I don't know how much information you would present in the description, but what's here seems pretty sparse, and the containment procedures boiling down to "we can't contain this, disinformation campaigns"". Sounds pretty difficult to write up as a first, without people.
It would be within the solar system. I could have the Foundation initially detect it by how it affects Pluto's orbit, so it could be around the mass of a gas giant, which is what I initially had planned anyway. The containment procedures would be sending probes with cameras towards it with rotating D-Class watching the feeds from the cameras to force it to teleport to positions farther out in the solar system to counteract its gradual approach towards the inner planets. I also thought that there could be an incident where an asteroid gets trapped in the object's orbit and crashes into it, knocking off a chunk which the Foundation sends a probe to study.
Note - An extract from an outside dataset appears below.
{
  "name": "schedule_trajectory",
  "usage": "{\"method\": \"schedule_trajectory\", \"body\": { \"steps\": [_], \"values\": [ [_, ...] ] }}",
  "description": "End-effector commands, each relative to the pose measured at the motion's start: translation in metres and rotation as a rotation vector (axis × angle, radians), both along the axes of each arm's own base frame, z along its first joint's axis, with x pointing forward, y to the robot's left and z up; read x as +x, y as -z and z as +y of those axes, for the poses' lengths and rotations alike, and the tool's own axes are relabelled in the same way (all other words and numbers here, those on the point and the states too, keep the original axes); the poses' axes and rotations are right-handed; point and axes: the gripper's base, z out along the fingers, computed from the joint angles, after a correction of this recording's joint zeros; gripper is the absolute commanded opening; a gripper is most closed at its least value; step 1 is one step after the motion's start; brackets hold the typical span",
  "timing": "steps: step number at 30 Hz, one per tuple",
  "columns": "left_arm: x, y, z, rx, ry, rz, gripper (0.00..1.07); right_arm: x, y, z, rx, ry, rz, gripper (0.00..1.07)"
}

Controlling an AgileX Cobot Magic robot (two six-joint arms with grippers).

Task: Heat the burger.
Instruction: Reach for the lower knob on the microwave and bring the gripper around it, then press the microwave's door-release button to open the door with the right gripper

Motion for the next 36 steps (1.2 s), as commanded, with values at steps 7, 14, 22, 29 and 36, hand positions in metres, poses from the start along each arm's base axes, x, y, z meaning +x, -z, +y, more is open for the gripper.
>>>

Also, you make a good point about it not being known to be a planet. I'll change the working title to "Unseen Object".
This… Actually sounds quite familiar.
Correct me if I'm wrong, but is there not an existing scip about a normally unseen second Moon that causes whoever sees it to observe the world as if it had two moons (for example, the tides are a lot higher and they could drown in the perceived water)? If my memory does not fail me, I would suggest reading said article for both inspiration and to make sure you don't accidentally plagiarize anything.
I've read that SCP before, this seems different enough. They don't have that much in common besides being unseen (one because it only exists once people tell you about it, the other because it disappears whenever anything is close enough to look at it) and being celestial bodies.